The Truth behind Exorbitant Prescription Drug Costs
Pharmaceutical companies claim that the tremendous costs of prescription drugs are due to the sheer amount of research and development that goes into creating them. However, there is more to it than that. Pharmaceutical companies have one primary goal: maximizing the value of the company to shareholders. Often, maximizing that value equates to Americans paying exorbitant prices for their prescription medication – and some of these medications keep people alive.
How It Works
Big-name pharmaceutical companies across the globe are jacking up the prices of necessary prescription medications for no other reason than to increase revenue. While the pharmaceutical industry is like any other in that a little competition is healthy for the end users of the medications, many companies have taken things to extremes. A company may buy a medication that it sees as undervalued, then raise the price by 100%, 200% or even as much as 500%. Aside from this, companies put a high price tag on new treatments and regularly raise the prices of older medications, too. While the shareholders may be happy about these changes, the people who need their medications to stay alive are often swimming in debt.
Valeant Leads the Industry in Price Hikes
The Canada-based company known as Valeant is perhaps the key player in the industry price hikes. Since early 2011, the company has raised the prices on its medications by at least 20% some 122 times. More recently, on February 10 of this year, the company purchased the rights to a pair of life-saving heart medications known as Isuprel and Nitropress. The day following the acquisition, Isuprel’s price rose 525% from $215.46 to a jaw-dropping $1,346.62 for a one-milliliter vial. Nitropress jumped 212% from an original price of $257.80 to an astonishing $805.61 for a two-milliliter vial.
Other Companies Following Suit
Another prime example is the acquisition of Cadence Pharmaceuticals by Mallinckrodt PLC. Mallinckrodt purchased the company in order to gain the rights to Ofermev, a pain injection they believed was significantly undervalued. Three months later, the price of the already expensive injection jumped 2 ½ times to $1,019.52 for 24 doses. Horizon, another common pharmaceutical company, purchased the rights for a pain tablet known as Vimovo from the well-known AstraZeneca in 2013. Horizon sold Vimovo for the first time on Jan. 1, 2014 at a price 597% more than the original cost, which was $959.04 for 60 tablets.

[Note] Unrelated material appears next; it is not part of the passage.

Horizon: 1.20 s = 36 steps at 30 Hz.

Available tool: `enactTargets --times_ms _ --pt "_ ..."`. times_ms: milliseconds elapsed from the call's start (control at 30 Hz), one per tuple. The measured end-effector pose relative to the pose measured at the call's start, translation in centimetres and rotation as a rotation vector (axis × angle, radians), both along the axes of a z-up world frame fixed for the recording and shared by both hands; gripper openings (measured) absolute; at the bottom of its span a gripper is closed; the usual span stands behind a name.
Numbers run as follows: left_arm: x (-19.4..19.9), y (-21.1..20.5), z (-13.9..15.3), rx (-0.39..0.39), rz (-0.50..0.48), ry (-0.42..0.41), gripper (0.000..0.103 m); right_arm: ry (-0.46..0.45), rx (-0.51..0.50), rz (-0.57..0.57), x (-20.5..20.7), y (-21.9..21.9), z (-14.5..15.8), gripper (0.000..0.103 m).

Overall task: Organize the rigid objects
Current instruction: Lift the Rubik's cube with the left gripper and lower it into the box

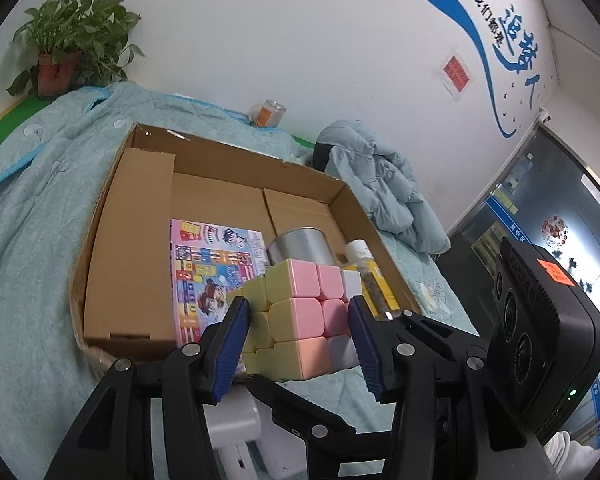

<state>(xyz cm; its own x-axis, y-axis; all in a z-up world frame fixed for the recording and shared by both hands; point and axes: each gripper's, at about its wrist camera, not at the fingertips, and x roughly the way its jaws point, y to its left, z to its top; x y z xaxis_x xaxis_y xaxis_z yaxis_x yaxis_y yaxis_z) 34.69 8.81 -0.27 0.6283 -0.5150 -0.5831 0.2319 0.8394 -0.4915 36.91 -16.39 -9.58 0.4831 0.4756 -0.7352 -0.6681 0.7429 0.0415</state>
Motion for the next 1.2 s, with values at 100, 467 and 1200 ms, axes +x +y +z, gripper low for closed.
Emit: enactTargets --times_ms 100,467,1200 --pt "2.7 1.0 -1.6 -0.012 0.0 0.044 0.047 0.074 -0.007 0.02 2.1 1.0 -1.2 0.063" --pt "6.6 3.8 -6.2 -0.043 0.017 0.138 0.043 0.27 0.05 0.069 4.9 1.8 -5.0 0.063" --pt "5.3 2.0 -6.9 0.04 0.024 0.147 0.043 0.363 0.157 0.062 5.5 0.1 -5.8 0.058"
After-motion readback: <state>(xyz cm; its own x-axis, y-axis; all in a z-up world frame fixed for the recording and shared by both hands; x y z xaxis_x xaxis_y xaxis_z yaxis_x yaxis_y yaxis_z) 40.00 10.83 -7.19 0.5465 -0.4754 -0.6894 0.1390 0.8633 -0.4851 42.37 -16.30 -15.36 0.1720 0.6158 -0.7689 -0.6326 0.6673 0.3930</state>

Even generic drug prices are rising. Doxycycline, the most commonly used malaria treatment in the world today, has increased from an average price of $20 for 500 tablets to a whopping $1800 for the same amount. The drug is readily available in other countries for $40, which is a testament to corporate greed in the North American pharmaceutical industry. These prices not only take a huge toll on the average consumer, but they drive up the costs of health insurance programs, too.